[Data items]
┌──
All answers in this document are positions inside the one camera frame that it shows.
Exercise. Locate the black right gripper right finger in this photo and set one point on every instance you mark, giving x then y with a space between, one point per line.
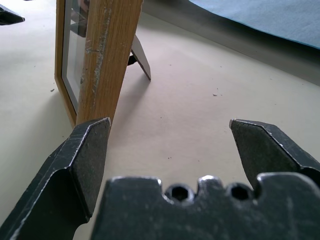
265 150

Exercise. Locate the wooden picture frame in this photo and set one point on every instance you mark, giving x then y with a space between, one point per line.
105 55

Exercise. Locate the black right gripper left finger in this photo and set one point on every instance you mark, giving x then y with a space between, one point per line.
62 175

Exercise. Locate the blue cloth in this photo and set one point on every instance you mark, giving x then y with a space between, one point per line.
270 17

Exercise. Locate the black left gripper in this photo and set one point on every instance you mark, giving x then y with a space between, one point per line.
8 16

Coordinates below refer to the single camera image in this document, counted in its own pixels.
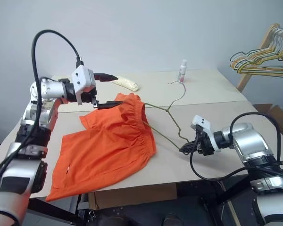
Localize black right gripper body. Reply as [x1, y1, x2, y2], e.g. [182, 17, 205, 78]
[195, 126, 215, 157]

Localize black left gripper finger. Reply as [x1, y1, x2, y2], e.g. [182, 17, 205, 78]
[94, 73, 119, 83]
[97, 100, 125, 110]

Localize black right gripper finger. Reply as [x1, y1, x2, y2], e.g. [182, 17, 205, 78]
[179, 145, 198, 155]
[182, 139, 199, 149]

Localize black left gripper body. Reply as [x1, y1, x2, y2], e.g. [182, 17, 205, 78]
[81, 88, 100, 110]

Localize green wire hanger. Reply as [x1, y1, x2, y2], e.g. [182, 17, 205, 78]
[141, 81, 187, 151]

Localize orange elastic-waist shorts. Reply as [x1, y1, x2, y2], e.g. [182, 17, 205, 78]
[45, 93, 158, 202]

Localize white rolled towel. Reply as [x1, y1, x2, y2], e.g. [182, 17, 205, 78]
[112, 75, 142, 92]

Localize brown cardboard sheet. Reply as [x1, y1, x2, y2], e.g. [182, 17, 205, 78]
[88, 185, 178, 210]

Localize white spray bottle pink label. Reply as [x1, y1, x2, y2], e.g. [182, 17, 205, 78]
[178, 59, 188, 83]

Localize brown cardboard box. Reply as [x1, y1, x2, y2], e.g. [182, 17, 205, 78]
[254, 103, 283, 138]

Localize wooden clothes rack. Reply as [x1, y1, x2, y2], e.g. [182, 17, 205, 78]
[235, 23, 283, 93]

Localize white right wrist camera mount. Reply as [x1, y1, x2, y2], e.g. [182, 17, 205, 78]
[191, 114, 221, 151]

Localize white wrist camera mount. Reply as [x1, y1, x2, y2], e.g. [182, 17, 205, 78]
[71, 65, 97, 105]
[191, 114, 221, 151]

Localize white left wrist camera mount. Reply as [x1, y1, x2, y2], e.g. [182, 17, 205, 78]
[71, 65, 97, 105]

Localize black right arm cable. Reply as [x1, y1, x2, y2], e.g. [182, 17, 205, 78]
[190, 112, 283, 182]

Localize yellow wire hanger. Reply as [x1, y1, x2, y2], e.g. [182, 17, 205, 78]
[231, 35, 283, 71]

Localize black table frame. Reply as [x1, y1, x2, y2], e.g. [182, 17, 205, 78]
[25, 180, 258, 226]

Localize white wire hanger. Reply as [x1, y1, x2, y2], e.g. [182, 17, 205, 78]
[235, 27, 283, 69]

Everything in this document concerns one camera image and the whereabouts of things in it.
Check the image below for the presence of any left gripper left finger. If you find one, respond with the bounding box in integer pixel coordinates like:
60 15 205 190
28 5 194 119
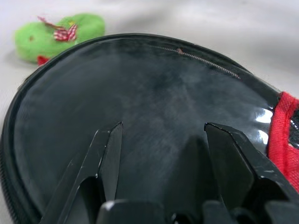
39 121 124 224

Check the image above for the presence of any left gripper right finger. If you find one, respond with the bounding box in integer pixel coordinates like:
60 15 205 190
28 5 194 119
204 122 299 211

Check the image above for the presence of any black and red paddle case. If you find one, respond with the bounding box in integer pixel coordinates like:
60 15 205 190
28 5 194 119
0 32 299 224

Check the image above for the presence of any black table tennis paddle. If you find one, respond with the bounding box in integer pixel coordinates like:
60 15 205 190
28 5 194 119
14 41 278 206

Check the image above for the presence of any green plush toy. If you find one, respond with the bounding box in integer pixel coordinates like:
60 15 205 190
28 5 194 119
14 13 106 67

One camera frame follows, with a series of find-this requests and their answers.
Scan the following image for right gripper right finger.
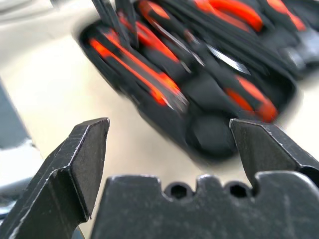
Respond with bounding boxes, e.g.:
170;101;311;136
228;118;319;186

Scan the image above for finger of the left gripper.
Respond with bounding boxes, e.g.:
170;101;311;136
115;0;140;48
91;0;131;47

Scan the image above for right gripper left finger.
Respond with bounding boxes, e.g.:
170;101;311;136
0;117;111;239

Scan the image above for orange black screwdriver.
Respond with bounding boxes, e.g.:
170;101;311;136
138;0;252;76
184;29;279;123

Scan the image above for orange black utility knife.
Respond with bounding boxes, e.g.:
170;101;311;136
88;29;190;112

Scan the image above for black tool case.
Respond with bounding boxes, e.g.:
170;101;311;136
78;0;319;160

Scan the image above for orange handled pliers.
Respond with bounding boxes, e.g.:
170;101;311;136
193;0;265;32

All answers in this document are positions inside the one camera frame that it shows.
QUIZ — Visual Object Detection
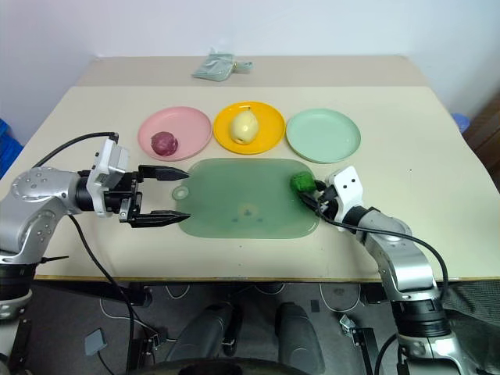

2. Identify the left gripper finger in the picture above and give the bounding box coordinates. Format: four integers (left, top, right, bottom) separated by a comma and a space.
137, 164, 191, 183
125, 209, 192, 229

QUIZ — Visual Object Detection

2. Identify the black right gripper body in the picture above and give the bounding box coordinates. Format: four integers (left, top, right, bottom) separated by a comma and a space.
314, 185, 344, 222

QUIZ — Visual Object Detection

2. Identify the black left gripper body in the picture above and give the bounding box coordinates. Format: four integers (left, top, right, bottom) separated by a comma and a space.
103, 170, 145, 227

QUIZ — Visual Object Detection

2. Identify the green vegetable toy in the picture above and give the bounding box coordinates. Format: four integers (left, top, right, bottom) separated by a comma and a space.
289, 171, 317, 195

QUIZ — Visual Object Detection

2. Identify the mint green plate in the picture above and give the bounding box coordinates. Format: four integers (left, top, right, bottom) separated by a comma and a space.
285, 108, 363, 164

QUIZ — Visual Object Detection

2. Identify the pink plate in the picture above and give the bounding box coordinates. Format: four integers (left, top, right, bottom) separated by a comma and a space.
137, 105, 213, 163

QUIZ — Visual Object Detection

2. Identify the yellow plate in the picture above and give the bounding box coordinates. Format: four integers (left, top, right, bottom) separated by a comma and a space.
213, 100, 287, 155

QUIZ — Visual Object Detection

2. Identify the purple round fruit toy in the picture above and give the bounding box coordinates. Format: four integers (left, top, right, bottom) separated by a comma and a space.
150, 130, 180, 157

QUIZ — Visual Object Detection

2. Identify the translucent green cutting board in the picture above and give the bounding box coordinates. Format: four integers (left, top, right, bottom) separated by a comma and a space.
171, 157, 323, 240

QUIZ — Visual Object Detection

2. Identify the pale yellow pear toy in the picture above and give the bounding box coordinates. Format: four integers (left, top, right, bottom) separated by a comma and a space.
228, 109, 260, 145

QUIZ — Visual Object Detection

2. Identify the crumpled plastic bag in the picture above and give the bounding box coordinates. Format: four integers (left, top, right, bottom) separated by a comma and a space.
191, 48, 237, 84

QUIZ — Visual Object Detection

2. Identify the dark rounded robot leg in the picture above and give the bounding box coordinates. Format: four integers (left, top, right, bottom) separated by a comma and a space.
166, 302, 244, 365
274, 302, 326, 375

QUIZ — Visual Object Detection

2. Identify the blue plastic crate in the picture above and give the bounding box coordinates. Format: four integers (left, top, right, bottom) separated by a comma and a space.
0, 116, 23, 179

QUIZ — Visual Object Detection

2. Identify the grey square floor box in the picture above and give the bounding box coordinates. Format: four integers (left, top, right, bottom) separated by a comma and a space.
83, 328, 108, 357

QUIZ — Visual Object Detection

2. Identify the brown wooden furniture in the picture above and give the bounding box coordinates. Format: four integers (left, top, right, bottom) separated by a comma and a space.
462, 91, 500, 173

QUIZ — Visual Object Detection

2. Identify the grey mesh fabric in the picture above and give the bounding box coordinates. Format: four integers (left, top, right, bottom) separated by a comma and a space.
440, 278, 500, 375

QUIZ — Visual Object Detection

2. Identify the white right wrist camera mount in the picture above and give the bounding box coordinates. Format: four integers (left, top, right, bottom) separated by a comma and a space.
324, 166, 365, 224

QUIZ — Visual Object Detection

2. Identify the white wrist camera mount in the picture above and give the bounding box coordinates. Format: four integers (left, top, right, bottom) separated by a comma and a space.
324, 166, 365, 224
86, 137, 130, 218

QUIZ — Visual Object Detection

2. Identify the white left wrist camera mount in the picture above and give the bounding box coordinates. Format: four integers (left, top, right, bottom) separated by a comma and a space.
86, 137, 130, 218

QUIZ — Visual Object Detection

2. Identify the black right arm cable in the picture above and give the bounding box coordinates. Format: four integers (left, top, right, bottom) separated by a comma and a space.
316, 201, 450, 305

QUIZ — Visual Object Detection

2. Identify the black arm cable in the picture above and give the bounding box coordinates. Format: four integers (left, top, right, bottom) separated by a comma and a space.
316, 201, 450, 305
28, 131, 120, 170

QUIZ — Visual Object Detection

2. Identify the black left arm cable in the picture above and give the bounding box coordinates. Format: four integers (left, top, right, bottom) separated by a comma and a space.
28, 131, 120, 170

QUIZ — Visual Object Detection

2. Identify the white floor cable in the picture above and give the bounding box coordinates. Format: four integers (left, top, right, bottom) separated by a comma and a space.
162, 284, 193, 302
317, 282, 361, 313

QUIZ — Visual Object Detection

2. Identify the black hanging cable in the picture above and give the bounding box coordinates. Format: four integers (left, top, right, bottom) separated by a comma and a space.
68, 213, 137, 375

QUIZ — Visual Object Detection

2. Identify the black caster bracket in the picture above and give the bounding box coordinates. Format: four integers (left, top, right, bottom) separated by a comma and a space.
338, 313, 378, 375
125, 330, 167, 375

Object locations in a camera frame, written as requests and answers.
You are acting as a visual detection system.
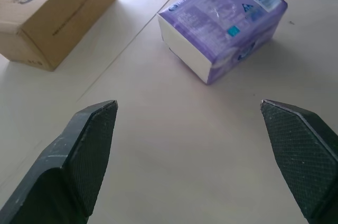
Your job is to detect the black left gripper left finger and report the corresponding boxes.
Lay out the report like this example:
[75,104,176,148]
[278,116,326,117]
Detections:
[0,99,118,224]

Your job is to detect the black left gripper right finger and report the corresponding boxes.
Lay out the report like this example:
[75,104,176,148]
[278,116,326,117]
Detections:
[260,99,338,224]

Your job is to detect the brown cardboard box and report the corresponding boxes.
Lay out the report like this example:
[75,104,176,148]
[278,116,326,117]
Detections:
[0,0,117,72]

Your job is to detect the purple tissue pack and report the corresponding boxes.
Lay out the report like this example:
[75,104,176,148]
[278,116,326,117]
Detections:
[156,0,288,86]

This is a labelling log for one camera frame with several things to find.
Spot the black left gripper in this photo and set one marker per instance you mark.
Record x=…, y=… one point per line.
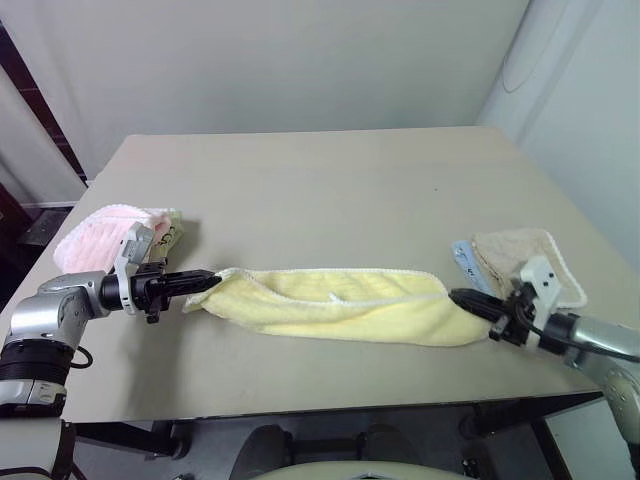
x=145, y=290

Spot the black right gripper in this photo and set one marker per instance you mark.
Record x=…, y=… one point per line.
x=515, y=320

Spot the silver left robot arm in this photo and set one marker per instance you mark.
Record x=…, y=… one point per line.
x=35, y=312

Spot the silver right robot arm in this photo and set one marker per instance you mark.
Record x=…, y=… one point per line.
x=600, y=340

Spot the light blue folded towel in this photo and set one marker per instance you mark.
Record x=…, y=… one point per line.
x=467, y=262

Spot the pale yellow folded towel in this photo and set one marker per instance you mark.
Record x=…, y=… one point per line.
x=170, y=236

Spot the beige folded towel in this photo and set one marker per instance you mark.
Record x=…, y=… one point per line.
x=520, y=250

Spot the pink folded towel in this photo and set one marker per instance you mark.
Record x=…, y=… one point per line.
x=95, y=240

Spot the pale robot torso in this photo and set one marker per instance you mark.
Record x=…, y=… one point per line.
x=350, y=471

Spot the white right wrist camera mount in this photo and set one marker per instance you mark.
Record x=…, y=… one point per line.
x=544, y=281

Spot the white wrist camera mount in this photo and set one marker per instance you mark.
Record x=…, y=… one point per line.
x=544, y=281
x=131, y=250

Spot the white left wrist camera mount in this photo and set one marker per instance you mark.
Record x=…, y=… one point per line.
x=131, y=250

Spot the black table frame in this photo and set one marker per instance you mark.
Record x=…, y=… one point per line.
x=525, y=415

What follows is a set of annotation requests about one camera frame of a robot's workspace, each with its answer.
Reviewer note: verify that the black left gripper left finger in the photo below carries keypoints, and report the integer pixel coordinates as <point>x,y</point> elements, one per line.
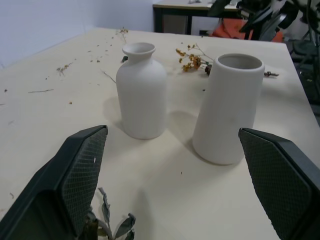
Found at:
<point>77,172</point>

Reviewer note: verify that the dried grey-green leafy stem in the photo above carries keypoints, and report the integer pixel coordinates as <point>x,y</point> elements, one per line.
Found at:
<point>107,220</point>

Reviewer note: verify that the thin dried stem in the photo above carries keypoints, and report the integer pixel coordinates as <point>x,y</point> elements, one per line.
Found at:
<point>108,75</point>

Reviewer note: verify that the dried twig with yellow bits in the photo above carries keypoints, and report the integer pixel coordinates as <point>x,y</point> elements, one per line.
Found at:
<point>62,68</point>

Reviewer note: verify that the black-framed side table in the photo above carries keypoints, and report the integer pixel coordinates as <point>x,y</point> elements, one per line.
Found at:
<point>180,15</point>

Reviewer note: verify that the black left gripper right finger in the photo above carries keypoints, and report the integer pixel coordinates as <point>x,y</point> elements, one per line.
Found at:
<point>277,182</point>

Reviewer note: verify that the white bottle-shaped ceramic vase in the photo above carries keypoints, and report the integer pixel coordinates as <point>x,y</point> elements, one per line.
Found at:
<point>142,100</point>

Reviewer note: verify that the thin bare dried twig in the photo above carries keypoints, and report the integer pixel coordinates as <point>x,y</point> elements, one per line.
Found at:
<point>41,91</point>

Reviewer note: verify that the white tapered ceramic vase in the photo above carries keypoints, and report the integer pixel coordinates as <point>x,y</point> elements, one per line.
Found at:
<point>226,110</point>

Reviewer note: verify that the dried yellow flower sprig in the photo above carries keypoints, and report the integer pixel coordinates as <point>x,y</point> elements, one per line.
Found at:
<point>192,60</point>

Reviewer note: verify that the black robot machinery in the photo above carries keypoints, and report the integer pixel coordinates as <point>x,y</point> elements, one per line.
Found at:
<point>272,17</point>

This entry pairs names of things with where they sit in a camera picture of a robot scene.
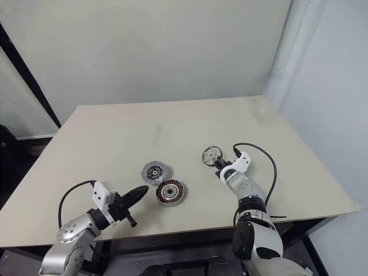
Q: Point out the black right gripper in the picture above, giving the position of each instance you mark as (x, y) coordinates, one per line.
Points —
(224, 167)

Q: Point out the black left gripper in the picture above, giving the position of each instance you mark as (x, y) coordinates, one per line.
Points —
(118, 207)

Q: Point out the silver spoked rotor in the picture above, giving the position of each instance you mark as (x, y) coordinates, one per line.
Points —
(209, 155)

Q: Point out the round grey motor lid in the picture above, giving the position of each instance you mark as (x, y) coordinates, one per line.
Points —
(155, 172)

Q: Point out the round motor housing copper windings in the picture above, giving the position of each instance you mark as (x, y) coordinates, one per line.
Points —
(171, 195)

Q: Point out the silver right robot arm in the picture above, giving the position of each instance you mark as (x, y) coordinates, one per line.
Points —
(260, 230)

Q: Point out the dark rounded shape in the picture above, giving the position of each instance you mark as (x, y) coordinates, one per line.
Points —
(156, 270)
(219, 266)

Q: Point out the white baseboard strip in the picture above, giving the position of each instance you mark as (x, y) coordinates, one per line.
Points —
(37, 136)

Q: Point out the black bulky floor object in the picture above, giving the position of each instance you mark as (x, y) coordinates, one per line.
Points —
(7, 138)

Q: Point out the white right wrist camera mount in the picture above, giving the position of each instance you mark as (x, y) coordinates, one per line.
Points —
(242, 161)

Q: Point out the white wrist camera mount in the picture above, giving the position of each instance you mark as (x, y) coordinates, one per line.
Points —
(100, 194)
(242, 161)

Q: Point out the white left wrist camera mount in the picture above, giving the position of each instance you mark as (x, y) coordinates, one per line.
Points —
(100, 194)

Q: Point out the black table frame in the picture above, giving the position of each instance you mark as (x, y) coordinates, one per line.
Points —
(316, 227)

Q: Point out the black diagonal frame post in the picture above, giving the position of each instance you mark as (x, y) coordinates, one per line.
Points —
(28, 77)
└──
**EXERCISE BRIEF**
Starting with the line that has "Reviewer note: verify that the black left gripper left" and going on through the line that has "<point>107,220</point>", transcribe the records above exactly, but skip the pictures.

**ANSWER TO THE PROBLEM**
Reviewer note: verify that the black left gripper left finger in the photo below carries keypoints, and report the integer pixel coordinates as <point>x,y</point> elements, one per line.
Found at:
<point>77,172</point>

Reviewer note: verify that the dried grey-green leafy stem in the photo above carries keypoints, and report the integer pixel coordinates as <point>x,y</point> elements, one per line.
Found at:
<point>107,220</point>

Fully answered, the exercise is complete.